### Description of the task
Scan the data for "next" and copy each matching line.

### Data excerpts

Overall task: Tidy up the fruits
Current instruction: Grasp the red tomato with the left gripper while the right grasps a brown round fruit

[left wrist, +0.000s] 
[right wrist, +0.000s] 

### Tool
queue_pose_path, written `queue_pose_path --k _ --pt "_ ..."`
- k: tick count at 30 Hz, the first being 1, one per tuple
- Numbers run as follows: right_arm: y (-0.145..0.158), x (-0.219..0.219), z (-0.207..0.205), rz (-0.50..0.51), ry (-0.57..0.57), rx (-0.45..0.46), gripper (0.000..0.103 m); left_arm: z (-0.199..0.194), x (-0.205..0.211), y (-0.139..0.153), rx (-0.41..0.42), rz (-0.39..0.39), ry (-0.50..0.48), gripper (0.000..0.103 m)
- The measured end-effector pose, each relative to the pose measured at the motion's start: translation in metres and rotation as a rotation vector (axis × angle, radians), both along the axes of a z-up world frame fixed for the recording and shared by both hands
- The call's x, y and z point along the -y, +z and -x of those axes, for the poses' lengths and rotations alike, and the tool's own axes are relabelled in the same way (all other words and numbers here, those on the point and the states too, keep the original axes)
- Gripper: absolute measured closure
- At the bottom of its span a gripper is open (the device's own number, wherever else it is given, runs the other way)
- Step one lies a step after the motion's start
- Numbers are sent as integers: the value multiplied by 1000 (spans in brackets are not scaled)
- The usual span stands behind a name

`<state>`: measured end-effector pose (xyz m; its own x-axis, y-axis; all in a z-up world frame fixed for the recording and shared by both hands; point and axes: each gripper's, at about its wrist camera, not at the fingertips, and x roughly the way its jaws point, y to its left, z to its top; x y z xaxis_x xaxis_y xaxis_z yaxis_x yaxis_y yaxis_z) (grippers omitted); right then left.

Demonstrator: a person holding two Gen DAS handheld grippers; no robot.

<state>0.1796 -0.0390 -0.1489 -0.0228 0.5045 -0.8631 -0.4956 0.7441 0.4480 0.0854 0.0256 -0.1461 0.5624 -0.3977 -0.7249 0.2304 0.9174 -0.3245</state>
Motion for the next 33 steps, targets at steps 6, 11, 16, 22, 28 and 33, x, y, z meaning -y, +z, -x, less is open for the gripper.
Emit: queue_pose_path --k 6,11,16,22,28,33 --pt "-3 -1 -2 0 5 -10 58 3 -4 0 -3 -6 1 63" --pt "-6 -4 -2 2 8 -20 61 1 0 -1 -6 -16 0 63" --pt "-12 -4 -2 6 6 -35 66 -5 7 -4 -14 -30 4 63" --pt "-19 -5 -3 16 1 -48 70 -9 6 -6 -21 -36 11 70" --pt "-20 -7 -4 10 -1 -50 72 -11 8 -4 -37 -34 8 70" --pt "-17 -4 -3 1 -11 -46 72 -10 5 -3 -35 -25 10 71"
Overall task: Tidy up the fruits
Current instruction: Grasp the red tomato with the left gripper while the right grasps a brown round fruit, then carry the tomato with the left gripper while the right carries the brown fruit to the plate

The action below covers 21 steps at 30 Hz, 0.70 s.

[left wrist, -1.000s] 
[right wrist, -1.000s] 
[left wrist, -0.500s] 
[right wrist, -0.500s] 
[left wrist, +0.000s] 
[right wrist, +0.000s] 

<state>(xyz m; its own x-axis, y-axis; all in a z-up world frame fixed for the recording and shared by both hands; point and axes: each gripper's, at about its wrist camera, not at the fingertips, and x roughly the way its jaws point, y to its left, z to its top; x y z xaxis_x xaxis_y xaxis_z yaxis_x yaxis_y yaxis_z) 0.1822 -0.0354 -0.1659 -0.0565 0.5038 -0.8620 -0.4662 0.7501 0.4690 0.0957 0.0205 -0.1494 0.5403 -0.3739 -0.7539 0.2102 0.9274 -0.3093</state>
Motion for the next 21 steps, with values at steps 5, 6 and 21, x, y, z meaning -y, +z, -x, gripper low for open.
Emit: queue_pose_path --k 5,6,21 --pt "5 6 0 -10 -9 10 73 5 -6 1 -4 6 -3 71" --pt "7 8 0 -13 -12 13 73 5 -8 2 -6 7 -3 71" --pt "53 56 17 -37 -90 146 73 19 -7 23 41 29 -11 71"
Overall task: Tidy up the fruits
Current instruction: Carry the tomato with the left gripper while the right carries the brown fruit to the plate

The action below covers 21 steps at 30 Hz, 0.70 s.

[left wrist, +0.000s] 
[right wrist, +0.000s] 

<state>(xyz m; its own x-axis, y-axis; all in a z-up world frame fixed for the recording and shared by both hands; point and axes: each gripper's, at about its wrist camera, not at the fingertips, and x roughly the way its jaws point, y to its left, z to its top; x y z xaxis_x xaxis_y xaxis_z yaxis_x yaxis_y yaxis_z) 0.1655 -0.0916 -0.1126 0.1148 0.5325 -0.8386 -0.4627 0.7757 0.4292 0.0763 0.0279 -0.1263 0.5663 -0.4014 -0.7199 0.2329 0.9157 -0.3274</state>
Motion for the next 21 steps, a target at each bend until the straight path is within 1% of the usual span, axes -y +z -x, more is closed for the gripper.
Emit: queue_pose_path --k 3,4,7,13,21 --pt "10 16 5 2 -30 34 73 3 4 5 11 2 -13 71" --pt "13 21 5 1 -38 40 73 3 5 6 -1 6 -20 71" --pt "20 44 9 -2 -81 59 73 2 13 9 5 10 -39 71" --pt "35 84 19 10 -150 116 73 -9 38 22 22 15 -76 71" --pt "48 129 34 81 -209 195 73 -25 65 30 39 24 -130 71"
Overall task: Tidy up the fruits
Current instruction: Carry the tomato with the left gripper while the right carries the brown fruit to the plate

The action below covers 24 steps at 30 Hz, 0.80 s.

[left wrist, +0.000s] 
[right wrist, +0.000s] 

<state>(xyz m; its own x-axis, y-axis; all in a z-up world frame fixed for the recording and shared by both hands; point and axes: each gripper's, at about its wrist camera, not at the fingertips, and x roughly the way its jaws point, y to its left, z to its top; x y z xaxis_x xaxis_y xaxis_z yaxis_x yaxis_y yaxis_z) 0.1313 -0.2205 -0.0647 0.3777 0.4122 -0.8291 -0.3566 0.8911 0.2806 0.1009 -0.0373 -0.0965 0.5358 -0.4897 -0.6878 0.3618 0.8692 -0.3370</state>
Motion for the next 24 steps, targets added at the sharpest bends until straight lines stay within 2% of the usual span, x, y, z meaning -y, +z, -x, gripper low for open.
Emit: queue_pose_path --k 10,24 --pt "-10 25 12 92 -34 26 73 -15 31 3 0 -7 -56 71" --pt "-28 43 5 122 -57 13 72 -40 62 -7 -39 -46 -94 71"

### Expected answer
Motion for the next 33 steps, targets at steps 6, 11, 16, 22, 28 and 33, x, y, z meaning -y, +z, -x, less is open for the gripper.
Motion for the next 21 steps, with values at steps 5, 6 and 21, x, y, z meaning -y, +z, -x, gripper low for open.
Motion for the next 21 steps, a target at each bend until the straight path is within 1% of the usual span, axes -y +z -x, more is closed for the gripper.
Motion for the next 24 steps, targets added at the sharpest bends until straight lines stay within 2% of the usual span, x, y, z meaning -y, +z, -x, gripper low for open.

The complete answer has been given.